Natural selection selected stronger, more aggressive men and women with longer lives. And here we are, a million years later, and guys still want to go out and run around, but they get stuck in offices. Their blood pressure goes up and they get angry and they go postal. Or something. But the point is, excessive violence by men trying to be acculturated by a society that didn’t exist when these traits were evolving—well, you can see the problems.
And what do parents with hyperactive young boys do? They stuff them with Ritalin. They drug them so they’ll sit still and behave. The last time I read a number, Ritalin prescriptions were at least 3 to 1, boys to girls. But I don’t like to look at the numbers because it makes me too sad. It appalls me that parents would feed their kids pharmaceuticals. People managed rambunctious kids for centuries—just take them out to do stuff.
He went on, but my notes sort of dissolve at that point.
Actually, on a genetic level, women are bred to die in childbirth ... up until very very recently this is what happened.
Oh my. Though to be fair, boys ARE more vulnerable to developmental disorders like autism, ADHD, Tourettes, etc., and they tend to get schizophrenia earlier and be more difficult to treat with meds, for reasons we don't completely understand (just like we don't understand why women are more vulnerable to depression and anxiety in adult life).
So Will, why would those mothers who survive childbirth then go on to live longer lives than men? That makes no sense - on a genetic level.
Will must have read that in the special version of the Wall Street Journal with the extra pages only he gets.
Will must have read that in the special version of the Wall Street Journal with the extra pages only he gets.
Will, you have noticed that women have breasts, right? And... you understand what they're used for, right?
I do think he has a point about humans evolved for a much more rigorous and shorter life. We are just barely out of the trees after all. "Civil society" puts stress on us we are not naturally evolved for. For example, I believe instinct plays a much greater roll in the things we do than our society allows for or recognizes.

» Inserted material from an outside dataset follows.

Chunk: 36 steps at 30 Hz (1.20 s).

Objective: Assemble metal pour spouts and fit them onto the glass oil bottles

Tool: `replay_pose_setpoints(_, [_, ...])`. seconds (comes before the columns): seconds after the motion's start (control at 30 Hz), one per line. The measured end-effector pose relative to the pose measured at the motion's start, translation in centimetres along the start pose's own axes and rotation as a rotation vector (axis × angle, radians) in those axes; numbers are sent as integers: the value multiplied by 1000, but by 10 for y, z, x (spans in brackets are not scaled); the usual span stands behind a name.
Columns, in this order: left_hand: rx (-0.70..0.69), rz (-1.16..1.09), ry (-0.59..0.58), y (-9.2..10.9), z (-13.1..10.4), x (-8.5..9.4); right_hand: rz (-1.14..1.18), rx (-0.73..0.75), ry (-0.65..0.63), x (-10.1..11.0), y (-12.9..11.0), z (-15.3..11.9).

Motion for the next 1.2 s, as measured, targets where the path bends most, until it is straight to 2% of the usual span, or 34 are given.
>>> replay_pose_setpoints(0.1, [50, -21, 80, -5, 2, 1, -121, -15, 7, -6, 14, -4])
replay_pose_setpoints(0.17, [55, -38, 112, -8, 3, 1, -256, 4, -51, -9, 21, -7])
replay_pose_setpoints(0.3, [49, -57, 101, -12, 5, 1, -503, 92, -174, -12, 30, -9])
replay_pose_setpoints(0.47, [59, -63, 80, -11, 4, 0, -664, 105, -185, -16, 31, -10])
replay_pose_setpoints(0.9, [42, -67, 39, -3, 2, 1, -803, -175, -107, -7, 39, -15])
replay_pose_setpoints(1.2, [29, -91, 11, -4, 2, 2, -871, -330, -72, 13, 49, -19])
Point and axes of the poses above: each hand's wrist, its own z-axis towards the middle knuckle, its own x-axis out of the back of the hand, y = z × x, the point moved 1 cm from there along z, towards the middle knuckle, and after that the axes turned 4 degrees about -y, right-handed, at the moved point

"People managed rambunctious kids for centuries—just take them out to do stuff."
Amen to this, though.
Will pulls another 'fact' out of thin air.
Um, how exactly does that theory fit into the idea of natural selection, Will? A woman who died in childbirth would only be able to have one baby to pass on her genes, while one who didn't would have been able to have many babies.
This is what I love about evolutionary psychology. So many tirades, so few facts.
A little too facile understanding of Natural Selection. There are constraints and there are accidents. If things were as simple and straightforward as suggested our species wouldn't exist - there'd just be the "simplest" form of life reproducing in the shortest"possible amount of time. But, I get the idea.
Anyway, we live in the world we live in and we live in the society we live in. If a kid can't function in this society without drugs but can function in this society with drugs give the kid the damned drugs.
@1 Seriously, what the fuck? And what @6 said.
Gahhh, you pull some weird shit out of your ass and fling it at us without defending it, but this fecal matter definitely needs some facts attached to it.
I have no scientific data to back up my theory, but I think there are environmental/chemical factors that didn't exist in previous times that lead to more of the ADHD, autism, tourette's sort of things. There are rambunctious kids and then there are kids that hurt themselves and others and probably need something to help them -- not sedate them or make them more convenient to deal with.
Just a thought
@3 - if you could survive having kids - remember, most of them died before they were 5 - then you had good genes for survival in the first place.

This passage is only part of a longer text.